BRIEF
Looking at the entries underneath, work out how many lines contain "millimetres". Write only that number.

EXERCISE INPUT
------------
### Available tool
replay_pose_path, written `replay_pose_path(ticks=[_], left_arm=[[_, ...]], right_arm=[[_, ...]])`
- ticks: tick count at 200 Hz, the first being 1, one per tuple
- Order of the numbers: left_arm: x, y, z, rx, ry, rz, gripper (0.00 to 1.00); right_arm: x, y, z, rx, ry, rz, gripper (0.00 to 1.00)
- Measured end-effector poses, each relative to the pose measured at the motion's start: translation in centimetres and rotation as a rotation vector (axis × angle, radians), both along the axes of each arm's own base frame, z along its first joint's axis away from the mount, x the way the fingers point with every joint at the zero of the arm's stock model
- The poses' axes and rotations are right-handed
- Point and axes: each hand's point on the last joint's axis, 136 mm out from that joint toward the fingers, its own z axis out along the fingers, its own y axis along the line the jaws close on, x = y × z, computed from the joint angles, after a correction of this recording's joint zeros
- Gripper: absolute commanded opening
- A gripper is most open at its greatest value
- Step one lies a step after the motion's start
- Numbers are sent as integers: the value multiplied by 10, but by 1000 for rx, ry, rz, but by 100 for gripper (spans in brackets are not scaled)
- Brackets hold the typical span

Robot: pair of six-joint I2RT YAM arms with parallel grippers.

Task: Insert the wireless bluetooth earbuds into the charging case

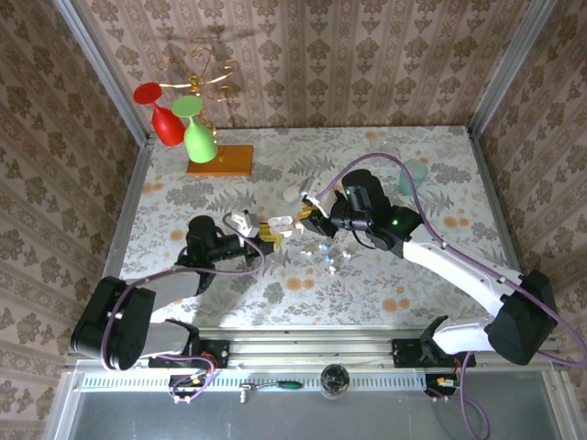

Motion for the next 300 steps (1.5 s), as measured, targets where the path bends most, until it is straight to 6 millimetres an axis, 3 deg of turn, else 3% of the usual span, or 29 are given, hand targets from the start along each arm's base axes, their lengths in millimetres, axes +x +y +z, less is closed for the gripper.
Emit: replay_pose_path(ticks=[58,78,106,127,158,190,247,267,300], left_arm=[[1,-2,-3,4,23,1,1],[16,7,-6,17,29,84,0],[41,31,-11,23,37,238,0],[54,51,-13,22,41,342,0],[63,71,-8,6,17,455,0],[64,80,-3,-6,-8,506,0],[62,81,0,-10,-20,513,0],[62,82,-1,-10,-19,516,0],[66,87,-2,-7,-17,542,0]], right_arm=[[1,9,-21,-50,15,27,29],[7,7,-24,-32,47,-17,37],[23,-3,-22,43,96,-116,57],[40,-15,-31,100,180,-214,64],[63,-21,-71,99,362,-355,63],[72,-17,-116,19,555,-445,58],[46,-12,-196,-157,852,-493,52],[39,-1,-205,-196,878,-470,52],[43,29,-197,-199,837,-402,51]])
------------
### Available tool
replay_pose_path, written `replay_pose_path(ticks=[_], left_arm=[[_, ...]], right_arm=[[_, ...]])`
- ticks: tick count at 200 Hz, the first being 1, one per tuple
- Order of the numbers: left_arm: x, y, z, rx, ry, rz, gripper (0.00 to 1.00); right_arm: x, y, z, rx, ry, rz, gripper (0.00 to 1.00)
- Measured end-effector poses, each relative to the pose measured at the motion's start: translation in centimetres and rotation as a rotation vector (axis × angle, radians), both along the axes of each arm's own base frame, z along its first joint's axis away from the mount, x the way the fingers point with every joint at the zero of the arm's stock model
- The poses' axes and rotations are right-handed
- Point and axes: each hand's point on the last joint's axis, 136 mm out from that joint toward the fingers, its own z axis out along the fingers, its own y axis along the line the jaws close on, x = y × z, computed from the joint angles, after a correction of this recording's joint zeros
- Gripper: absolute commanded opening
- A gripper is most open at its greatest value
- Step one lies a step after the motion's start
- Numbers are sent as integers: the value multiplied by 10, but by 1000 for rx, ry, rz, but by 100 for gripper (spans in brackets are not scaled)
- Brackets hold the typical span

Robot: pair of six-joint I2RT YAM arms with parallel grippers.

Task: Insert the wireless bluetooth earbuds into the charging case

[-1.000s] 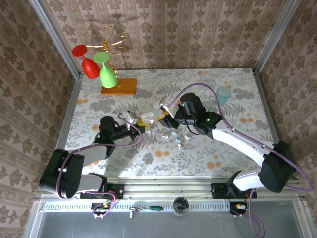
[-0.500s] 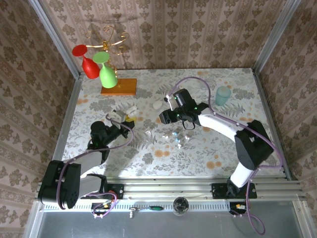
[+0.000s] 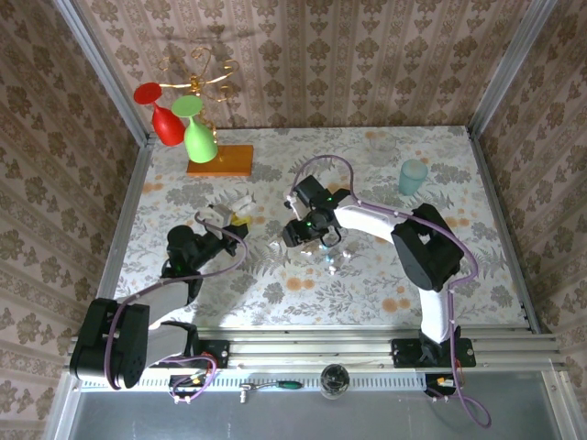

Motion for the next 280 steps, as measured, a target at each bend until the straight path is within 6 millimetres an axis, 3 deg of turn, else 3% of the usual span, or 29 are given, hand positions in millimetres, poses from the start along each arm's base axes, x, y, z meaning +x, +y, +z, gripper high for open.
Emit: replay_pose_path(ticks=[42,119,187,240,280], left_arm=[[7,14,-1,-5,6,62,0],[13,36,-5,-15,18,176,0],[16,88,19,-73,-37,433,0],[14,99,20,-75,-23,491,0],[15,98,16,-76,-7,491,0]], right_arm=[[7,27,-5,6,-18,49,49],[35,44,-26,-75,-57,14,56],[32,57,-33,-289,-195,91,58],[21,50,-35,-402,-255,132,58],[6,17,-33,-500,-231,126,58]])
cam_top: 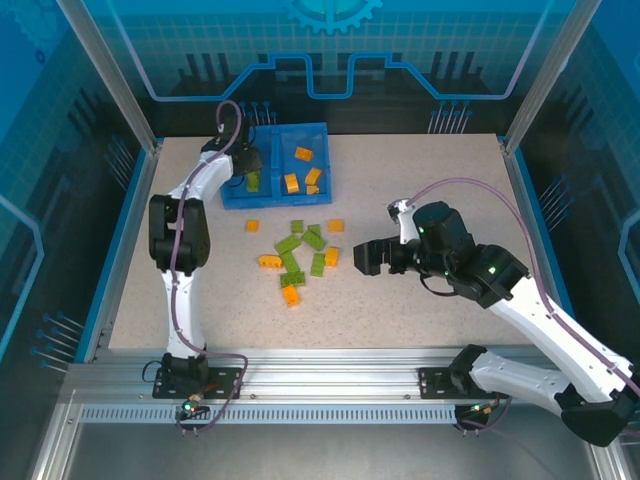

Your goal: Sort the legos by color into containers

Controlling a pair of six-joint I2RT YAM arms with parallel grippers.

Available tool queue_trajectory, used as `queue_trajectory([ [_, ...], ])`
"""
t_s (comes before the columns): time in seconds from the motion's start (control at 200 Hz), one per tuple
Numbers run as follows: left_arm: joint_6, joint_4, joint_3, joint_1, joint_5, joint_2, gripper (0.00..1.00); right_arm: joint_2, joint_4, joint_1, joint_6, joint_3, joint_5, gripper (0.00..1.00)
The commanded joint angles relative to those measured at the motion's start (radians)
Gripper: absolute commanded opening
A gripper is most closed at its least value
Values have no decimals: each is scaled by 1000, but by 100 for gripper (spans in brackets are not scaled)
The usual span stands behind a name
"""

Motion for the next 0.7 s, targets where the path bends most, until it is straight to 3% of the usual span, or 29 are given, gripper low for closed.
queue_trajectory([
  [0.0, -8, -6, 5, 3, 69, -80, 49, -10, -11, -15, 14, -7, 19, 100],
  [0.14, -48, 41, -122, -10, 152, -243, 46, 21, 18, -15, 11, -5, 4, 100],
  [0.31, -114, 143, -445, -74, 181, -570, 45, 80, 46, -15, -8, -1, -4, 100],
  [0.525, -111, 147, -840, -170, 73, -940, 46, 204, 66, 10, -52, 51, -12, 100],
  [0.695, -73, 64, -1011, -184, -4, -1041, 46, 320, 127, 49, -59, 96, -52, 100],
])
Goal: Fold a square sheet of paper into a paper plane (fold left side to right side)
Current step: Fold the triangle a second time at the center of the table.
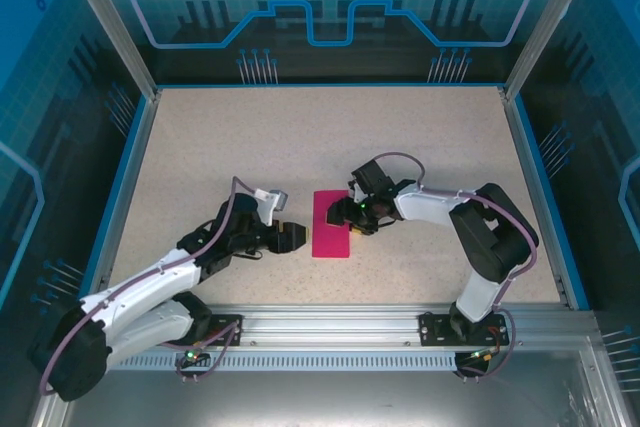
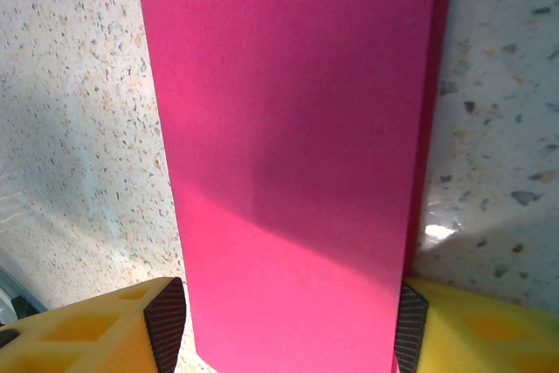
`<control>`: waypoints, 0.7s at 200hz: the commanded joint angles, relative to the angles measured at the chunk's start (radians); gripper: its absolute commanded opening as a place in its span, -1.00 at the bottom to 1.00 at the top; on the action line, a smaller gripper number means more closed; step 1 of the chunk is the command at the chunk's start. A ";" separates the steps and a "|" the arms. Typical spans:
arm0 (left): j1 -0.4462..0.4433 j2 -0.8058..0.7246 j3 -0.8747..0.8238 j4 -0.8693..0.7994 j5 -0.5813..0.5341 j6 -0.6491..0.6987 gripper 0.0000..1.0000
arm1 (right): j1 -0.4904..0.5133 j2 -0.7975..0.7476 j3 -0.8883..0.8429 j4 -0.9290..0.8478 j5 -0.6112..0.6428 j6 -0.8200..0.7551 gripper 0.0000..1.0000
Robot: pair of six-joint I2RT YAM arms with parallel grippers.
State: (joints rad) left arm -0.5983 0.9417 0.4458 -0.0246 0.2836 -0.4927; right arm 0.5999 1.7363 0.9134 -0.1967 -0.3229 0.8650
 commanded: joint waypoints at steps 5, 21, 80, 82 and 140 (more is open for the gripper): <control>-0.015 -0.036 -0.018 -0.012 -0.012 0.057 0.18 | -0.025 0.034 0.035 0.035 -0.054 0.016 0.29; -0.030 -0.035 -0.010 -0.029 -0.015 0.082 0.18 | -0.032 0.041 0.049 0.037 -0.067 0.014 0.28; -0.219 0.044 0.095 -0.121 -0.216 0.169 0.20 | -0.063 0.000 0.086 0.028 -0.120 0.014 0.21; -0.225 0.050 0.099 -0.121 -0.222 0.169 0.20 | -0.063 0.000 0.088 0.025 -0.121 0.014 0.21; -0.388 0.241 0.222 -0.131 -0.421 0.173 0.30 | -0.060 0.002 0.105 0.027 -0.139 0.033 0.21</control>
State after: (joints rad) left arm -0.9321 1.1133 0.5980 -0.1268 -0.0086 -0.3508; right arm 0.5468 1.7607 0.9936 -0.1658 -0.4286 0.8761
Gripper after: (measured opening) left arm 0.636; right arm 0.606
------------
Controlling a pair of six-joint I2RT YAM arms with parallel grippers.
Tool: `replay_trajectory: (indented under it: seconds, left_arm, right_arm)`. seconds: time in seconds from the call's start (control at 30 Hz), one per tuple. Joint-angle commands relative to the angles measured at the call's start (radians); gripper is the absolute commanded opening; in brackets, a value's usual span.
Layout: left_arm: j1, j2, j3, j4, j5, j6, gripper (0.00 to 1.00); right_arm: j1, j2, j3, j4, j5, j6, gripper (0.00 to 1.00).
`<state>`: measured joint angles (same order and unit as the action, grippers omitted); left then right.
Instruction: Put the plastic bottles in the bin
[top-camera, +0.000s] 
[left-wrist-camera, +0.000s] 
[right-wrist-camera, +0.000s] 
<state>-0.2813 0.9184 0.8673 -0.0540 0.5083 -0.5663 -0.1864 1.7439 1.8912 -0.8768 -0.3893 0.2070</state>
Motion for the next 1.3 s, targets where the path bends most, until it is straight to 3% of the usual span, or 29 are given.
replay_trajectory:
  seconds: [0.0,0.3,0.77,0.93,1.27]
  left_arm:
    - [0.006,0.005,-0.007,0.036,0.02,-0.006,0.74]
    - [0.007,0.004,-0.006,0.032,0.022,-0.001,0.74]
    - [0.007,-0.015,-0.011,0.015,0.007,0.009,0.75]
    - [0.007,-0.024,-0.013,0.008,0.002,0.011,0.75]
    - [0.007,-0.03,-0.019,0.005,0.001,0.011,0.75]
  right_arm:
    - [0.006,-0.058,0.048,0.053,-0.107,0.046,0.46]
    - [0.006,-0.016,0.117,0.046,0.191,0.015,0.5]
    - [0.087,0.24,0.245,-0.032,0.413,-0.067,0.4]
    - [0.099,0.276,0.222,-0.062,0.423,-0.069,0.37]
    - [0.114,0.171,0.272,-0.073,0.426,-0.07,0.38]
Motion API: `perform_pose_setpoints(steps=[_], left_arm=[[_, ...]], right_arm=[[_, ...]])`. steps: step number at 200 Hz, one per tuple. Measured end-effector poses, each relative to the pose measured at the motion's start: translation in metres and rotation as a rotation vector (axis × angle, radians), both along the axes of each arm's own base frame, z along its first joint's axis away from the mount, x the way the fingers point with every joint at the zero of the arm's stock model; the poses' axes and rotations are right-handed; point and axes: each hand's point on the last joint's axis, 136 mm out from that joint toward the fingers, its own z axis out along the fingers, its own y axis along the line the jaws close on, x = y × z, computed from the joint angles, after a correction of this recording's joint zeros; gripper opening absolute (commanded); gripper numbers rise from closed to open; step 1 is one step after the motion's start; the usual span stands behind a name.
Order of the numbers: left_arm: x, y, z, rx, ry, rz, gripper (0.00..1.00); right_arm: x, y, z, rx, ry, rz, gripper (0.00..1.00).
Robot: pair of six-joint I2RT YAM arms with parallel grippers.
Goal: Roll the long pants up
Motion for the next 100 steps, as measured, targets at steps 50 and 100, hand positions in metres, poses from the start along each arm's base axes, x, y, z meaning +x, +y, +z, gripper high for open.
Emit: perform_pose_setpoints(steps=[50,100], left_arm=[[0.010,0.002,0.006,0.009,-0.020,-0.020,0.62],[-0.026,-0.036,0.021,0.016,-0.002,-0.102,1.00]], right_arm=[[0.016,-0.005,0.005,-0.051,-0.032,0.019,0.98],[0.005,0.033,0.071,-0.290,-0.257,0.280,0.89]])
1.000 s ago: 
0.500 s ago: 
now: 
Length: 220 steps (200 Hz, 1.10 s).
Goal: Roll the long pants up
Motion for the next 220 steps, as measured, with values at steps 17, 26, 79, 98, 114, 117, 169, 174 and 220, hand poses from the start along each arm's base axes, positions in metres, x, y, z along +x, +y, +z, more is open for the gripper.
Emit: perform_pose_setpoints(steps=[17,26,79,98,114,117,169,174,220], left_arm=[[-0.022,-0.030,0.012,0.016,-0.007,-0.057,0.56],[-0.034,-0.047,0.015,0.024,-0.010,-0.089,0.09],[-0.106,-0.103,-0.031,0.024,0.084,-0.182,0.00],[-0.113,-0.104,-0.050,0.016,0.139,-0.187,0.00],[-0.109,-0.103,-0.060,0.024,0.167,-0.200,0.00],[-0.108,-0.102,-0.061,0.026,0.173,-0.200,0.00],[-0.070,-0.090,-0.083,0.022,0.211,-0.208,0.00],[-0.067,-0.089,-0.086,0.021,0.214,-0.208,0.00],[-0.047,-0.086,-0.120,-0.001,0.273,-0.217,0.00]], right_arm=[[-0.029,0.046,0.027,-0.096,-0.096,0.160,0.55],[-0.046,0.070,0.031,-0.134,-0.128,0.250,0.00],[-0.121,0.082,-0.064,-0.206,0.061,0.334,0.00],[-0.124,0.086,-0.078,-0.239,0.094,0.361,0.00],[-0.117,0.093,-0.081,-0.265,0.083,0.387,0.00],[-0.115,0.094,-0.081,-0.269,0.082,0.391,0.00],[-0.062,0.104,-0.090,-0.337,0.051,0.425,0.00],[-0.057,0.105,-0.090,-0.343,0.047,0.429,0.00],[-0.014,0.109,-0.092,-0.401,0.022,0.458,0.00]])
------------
SOLUTION TO THE PROBLEM
2